Committed to ensuring our company was a leader in protecting the environment, Dorothy spearheaded numerous processes for reducing the company’s emissions and chemical releases, making Merck a model for the industry as one of the first companies to publicly commit to pollution reductions.
In 1991, Dorothy received the Chairman’s Award, one of the highest honors for Merck employees, for her work on the Clean Air Amendments.
By 1999, after 25 years with our company, Dorothy had helped elevate environment protection to be among our highest business priorities before her retirement.
Christine Stubbs – First woman to earn a chemical engineering degree from Howard University
Christine “Chris” Stubbs was the first woman to graduate from Howard University with a degree in engineering, joining our company in 1983. From then, she was one of our company’s most active employees in promoting equal opportunity.
By her 10th anniversary with our company, Chris led materials management at the Flint River manufacturing facility in Albany, Georgia, where she managed a staff of 31. This alone made Chris quite impressive, but it was her additional work promoting diversity that earned her the title as one of U.S. Black Engineer magazine’s 1993 Black Engineers of the Year.
Dr. Cole –Merck’s first Black woman board member
Dr. Cole joined our Board of Directors in 1994 and was likely our company’s first Black woman board member. At the time, Dr. Cole was already the first black woman to head Spelman College, a historically black college for women in Atlanta, Georgia, and the first black woman to serve on Coca-Cola’s Board of Directors. In 1997, Dr. Cole asserted that diversity was a smart investment for businesses, most notably stating, “Let’s address the question as to whether diversity in the American workforce is the right thing to do or the smart thing to do. The answer is: it is both.” Dr. Cole remained on our board until 2009.

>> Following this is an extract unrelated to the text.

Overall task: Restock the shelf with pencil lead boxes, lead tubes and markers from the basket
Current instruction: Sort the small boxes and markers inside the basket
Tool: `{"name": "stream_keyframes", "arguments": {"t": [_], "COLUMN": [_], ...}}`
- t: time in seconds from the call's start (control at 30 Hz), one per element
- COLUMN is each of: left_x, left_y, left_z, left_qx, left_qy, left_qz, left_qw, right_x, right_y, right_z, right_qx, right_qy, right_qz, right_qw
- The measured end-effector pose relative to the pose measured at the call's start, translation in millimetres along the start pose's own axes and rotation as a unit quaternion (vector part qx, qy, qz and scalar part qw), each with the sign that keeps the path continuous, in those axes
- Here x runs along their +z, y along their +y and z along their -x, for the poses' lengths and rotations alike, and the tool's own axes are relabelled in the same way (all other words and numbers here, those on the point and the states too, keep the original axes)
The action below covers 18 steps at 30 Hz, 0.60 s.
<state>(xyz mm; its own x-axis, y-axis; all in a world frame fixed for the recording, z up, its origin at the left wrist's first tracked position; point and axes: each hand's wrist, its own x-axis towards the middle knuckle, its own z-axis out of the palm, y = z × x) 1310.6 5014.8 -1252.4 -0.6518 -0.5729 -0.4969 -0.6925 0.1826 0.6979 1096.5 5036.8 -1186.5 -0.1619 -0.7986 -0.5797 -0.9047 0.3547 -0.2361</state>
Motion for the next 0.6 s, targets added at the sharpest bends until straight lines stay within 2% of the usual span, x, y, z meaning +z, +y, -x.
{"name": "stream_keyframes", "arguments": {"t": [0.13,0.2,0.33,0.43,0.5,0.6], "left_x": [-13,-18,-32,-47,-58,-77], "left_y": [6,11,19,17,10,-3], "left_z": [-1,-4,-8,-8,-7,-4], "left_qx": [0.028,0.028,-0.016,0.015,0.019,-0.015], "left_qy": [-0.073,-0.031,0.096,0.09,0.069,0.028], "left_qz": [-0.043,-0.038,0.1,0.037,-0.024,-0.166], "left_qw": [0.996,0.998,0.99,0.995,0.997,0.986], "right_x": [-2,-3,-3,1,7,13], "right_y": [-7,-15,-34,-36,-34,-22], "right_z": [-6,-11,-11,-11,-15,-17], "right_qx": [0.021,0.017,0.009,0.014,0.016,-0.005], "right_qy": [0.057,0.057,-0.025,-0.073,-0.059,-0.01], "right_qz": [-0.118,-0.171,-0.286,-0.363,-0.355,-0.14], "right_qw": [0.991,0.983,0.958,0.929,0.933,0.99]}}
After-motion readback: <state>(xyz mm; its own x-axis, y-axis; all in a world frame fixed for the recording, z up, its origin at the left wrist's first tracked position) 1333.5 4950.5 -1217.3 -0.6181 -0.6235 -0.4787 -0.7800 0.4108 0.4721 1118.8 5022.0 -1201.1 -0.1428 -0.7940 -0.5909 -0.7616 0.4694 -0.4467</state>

Deborah “Deb” Dagit – Merck’s first Chief Diversity Officer
Deborah “Deb” Dagit worked at our company for 12 years as the company’s first Chief Diversity Officer. Deb, who had been instrumental in getting the 1990 Americans with Disabilities Act passed by Congress, helped our company tie diversity and inclusion initiatives directly to the company’s business practices and results. In 2010, she established Merck’s employee business resource groups (EBRGs) that are still active today. Deb retired from our company in December 2012.